Two months passed and winter calmed the worst of the winds with an icy stillness that made the pavements dangerous and stopped the water in the fountain. Isabelle stayed in the house for most of the day when Stephen was at work. She spent the time altering the decorations to suit her taste and cooking soup or stew for him to eat when he came home. She did not miss the comfortable life she had had in Amiens with the attentive delivery boys from the milliner or the grocer. It did not matter to her that much of her day was spent in performing tasks that even Marguerite preferred to leave to Madame Bonnet. Her cousin, whose husband ran the pharmacy, came to visit her frequently, and she was not lonely. At the end of December no blood came. She looked at the small black diary in which she marked the days and saw that it was due. By the end of January there was still none. This seemed appropriate to Isabelle. It had been hard to think of blood as the mark of new life, of hope, as Jeanne had told her when she first ran to her sobbing in alarm; now in the withholding of it there was a sense of being healed. She had stopped hemorrhaging herself away; her power was turned inward where it would silently create. She said nothing to Stephen.
One Saturday at noon she went to meet him after he had finished work, and they went for a walk in the town. They stopped briefly at a café so he could eat after his morning’s exertion, then carried on past the town hall and out along a narrow street of shops toward the outskirts of the place. Their breath left thinning trails behind them as they climbed a slight gradient leading out of town. They arrived in a square, which was the last before the street became a road and vanished into the grey-and-purple countryside.
Isabelle felt lightheaded and went to sit down on a bench. A slight moisture had come up on her forehead, which was now turning cold against her skin under the winter wind.
“I’ll find you some smelling salts,” said Stephen, and set off for Madame Bonnet’s pharmacy.
Isabelle sat quietly, not sure whether to loosen her coat and allow the cool air to reach her or to wrap it more tightly around her to keep out the chill. She intended to tell Stephen about the child she believed she was expecting, but something made her delay. She wished she could present it to him whole without the long toil of pregnancy. She had no wish to be cared for or treated with special regard. She did not feel that the minute organic changes taking place inside her were the concern of anyone else, even of the man who had caused them. Yet she already loved the child. She imagined it to be a boy and could picture his smiling, open face. She didn’t see a swaddled baby but a young man with a guileless manner, rather larger than herself, who would fling his arm protectively around her before returning to some undemanding task in the fields. He was never an infant in her imagination, nor a man of substance or achievement for whom she felt ambitious, but always just this ageless, happy male.

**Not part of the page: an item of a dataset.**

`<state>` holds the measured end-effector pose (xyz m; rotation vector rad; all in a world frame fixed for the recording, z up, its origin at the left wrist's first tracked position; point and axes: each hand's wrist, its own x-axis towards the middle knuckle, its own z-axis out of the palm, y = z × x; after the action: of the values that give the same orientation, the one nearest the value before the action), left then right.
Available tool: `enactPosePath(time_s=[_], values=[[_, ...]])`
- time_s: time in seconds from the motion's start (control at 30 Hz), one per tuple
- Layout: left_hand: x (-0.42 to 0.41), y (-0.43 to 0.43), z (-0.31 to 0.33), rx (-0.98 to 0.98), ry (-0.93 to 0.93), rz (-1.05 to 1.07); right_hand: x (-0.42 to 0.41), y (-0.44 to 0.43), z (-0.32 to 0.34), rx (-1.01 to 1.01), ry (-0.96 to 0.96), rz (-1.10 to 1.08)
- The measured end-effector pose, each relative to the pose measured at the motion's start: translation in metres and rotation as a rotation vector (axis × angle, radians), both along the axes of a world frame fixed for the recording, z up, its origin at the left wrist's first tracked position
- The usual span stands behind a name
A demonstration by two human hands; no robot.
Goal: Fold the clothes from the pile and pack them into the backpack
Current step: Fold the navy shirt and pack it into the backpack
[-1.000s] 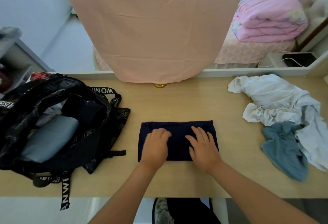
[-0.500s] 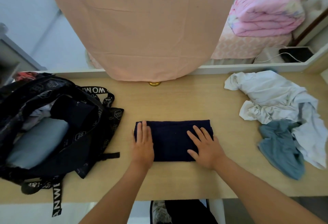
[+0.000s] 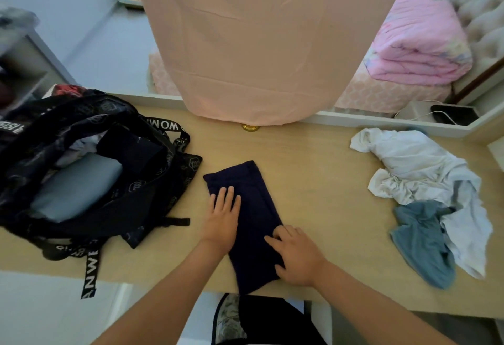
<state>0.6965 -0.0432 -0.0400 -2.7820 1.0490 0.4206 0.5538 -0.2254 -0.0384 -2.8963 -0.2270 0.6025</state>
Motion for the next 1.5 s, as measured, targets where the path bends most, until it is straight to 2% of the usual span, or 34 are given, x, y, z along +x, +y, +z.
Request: enactPosePath(time_s=[0.07, 0.13, 0.23, 0.37, 0.43, 0.53, 0.6, 0.7, 0.8, 0.9, 0.97, 1.03, 1.1, 1.17, 1.2, 1.27, 1.33, 1.4, 1.43, 1.5], values=[[-0.022, 0.005, -0.002, -0.207, -0.011, -0.081, -0.003, 0.005, -0.005, -0.028, -0.047, 0.108], [-0.048, 0.018, -0.011, -0.379, 0.001, -0.191, -0.007, 0.008, -0.005, -0.010, 0.023, 0.151], [-0.079, 0.044, -0.025, -0.361, 0.095, -0.221, -0.008, 0.012, 0.001, -0.027, 0.108, 0.135], [-0.095, 0.066, -0.035, -0.247, 0.149, -0.221, -0.006, 0.022, 0.001, -0.024, 0.029, 0.073], [-0.096, 0.069, -0.032, -0.241, 0.169, -0.232, -0.002, 0.025, -0.002, 0.065, -0.010, -0.028], [-0.091, 0.073, -0.028, -0.383, 0.212, -0.193, 0.008, 0.026, 0.003, 0.313, -0.081, -0.263], [-0.085, 0.075, -0.023, -0.562, 0.260, -0.113, 0.015, 0.025, 0.012, 0.465, -0.093, -0.370], [-0.076, 0.069, -0.008, -0.835, 0.365, 0.201, 0.020, 0.023, 0.026, 0.640, -0.060, -0.577], [-0.062, 0.056, 0.007, -0.872, 0.466, 0.445, 0.021, 0.016, 0.032, 0.799, 0.076, -0.601], [-0.045, 0.046, 0.008, -0.830, 0.527, 0.590, 0.025, 0.013, 0.027, 0.764, 0.128, -0.609], [-0.037, 0.042, 0.005, -0.853, 0.534, 0.693, 0.036, 0.013, 0.020, 0.709, 0.062, -0.673], [-0.034, 0.038, 0.004, -0.857, 0.466, 0.768, 0.051, 0.015, 0.016, 0.600, 0.006, -0.718], [-0.035, 0.036, 0.001, -0.801, 0.149, 0.660, 0.065, 0.019, 0.010, 0.443, -0.003, -0.733], [-0.037, 0.034, 0.001, -0.716, -0.161, 0.310, 0.073, 0.021, 0.002, 0.339, -0.009, -0.776], [-0.039, 0.032, -0.003, -0.655, -0.197, 0.116, 0.076, 0.023, 0.000, 0.305, -0.018, -0.801], [-0.040, 0.032, -0.016, -0.454, -0.091, -0.085, 0.079, 0.026, -0.005, 0.267, -0.051, -0.854], [-0.039, 0.038, -0.031, -0.268, 0.044, -0.089, 0.081, 0.031, -0.008, 0.253, -0.099, -0.939], [-0.035, 0.043, -0.041, -0.223, 0.075, -0.094, 0.079, 0.033, -0.008, 0.209, -0.226, -0.931], [-0.033, 0.044, -0.042, -0.225, 0.077, -0.104, 0.077, 0.031, -0.009, 0.142, -0.342, -0.814], [-0.027, 0.042, -0.041, -0.233, 0.099, -0.124, 0.072, 0.025, -0.015, 0.055, -0.578, -0.417]])
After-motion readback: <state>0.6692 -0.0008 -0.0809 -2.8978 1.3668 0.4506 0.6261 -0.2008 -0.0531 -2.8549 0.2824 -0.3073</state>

She thought of all the mothers who lived in the villages that lined the narrow road leading from the town. Out there were millions of young men, strong, smiling, as her boy would be, working on the land. They never knew each other, never met, never considered any kinship or allegiance they might have to each other or to the country they lived in, because such things existed only in time of war. Isabelle began to look with regret toward her parents and their continuing lives. The coming child had already begun to still her most restless expectations. The need satisfied in her was so deep that she had not previously been aware of it; it was as though she had become conscious of a starving hunger only after having eaten. It seemed to alter the levels and balances of her needs. She felt closer to the girl she had been at home; a broken circle had been rejoined. Although this was a soothing thought, it brought with it some doubts about what she had done; it made her want to be reunited with her family, or at least with her sister Jeanne. It was to her more than to anyone that she wanted to talk. It was she, Isabelle thought, who must be the first to know about the child.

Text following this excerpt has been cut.